While Attorney General Alberto Gonzales is advocating limits to judicial independence, the chair of the Senate Judiciary Committee, our own Sen. Arlen Specter, seems to be moving in the opposite direction.

On the recent passage of the detainee legislation, quoted in the Philadelphia Inquirer:

"The Constitution expressly says you can't suspend habeas corpus unless you have an invasion or a rebellion," Specter said.

"I did my best to get Congress to do the job, and when I couldn't get sufficient votes, the next alternative is the courts," he continued. "This is not going to stop somebody from filing a petition for writ of habeas corpus. They are going to file it.

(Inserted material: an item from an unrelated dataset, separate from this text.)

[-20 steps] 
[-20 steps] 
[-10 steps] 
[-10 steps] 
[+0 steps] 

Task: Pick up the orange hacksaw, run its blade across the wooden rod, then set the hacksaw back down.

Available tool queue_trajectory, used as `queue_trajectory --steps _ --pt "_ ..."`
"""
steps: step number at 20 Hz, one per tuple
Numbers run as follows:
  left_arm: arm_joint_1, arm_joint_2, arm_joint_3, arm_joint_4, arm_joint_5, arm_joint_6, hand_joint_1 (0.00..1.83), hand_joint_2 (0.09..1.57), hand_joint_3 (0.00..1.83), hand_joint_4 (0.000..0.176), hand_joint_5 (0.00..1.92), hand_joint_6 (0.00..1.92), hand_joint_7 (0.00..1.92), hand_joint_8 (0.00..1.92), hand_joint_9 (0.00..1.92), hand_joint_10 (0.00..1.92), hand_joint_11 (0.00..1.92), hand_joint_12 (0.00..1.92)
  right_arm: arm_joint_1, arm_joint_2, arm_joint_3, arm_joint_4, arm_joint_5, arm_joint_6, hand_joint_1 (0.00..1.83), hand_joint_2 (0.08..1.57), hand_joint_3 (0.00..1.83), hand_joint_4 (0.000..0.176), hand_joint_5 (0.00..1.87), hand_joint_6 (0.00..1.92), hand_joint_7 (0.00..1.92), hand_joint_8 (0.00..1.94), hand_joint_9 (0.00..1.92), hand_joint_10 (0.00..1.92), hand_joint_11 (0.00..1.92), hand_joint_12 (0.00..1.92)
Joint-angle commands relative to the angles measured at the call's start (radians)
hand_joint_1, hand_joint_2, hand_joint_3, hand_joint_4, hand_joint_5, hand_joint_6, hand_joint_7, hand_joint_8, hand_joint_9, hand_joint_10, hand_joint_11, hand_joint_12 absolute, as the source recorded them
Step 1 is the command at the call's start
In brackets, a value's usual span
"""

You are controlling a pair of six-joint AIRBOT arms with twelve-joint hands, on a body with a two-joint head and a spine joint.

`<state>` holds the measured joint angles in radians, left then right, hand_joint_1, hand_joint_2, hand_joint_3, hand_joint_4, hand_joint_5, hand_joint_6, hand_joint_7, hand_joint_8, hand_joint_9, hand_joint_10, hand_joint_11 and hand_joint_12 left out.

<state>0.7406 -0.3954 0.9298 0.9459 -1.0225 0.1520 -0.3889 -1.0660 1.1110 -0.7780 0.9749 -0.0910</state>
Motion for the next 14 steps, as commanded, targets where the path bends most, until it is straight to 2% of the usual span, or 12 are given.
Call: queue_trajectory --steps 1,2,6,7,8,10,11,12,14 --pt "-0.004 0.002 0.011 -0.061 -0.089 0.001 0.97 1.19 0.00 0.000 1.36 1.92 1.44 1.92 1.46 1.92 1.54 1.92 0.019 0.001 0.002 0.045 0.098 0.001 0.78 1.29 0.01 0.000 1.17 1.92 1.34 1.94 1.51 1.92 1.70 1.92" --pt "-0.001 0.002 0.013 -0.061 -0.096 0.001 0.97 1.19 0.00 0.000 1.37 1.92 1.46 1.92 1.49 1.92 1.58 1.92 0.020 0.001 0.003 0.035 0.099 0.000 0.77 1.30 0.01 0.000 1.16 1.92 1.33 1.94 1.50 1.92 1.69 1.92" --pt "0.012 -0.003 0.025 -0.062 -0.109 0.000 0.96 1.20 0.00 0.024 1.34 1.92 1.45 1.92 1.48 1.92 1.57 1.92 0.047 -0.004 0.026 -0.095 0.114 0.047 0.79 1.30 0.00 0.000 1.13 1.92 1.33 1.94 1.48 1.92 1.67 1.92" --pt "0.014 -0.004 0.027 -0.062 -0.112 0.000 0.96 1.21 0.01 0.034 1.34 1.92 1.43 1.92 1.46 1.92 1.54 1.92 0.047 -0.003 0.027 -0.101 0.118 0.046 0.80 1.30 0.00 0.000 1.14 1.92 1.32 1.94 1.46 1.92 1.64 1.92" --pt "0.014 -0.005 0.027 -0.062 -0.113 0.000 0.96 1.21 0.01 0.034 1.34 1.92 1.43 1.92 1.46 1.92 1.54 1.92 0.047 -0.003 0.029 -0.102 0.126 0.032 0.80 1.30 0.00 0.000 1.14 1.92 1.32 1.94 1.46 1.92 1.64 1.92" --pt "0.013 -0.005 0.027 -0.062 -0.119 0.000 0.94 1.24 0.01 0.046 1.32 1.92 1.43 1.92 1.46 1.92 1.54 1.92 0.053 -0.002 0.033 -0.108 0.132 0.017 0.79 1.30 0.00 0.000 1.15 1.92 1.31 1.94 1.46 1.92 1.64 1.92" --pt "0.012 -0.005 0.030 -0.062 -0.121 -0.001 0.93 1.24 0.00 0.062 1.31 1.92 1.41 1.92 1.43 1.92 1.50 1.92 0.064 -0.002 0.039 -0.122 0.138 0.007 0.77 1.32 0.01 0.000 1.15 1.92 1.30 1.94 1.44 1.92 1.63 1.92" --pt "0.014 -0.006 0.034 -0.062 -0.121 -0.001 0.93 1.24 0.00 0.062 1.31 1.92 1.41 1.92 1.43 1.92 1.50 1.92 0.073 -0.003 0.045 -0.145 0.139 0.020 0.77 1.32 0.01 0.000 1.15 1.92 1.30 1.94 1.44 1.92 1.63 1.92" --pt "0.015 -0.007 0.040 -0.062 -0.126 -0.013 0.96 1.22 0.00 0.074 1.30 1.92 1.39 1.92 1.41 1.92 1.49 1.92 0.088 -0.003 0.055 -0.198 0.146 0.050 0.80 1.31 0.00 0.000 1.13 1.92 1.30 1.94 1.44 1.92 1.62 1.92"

I think the District Court may disregard the statute and go ahead and hear it."

Read: Congress can't be trusted to pass decent legislation, so let's leave it to the courts to correct our mistakes.

Looks like Specter's keeping the job market open for "activist judges." I'm all in favor of judicial independence. But how can we trust Congress to hold the administration accountable for its abuses of power if they won't hold themselves accountable for enacting legislation that passes constitututional muster?


Jess in Philly

2 Comments:

Anonymous The Bidge said...

I don't think we can trust our elected leaders. Period.

Our whole system of writing and passing legislation is, in my opinion, flawed. A possible fix would be to change the way bills are drafted by limiting their scope. For instance, a (hypothetical) bill written to protect children should not contain any "pork" or other clauses that do not pertain to the protection of children. In our present system, one might find some obscure "extra" that gives $40,000 dollars to farmers in Kansas; another "extra" that passes legislation on shoe polish ingredients (because that's always a danger to children, right?), and so on.

The Patriot Act is a prime example of horribly drafted legislation.

Yet it is these "pork" projects that actually get Senators and Reps to sign on for a vote. It's absurd.

I have no confidence in any politican. And it is interesting to me that politicians need to "convince" us of how wonderful their legislation is rather than actually listening to their constituents and discovering what we really want to see happen.

To all politicans: Stop selling us snake oil laws (stop being bought off by special interest groups), listen to us, and do what we, the citizens who elected you into office, think is right for a change. And to that, stop the petty backbiting and do some work for once besides passing legislation that gives you a raise each year, you lazy gits.

3:20 PM  
Blogger ACLU of Pennsylvania said...

Not to mention that senators like Specter confirmed the nomination of justices likely to sympathize with the suspension of habeas corpus.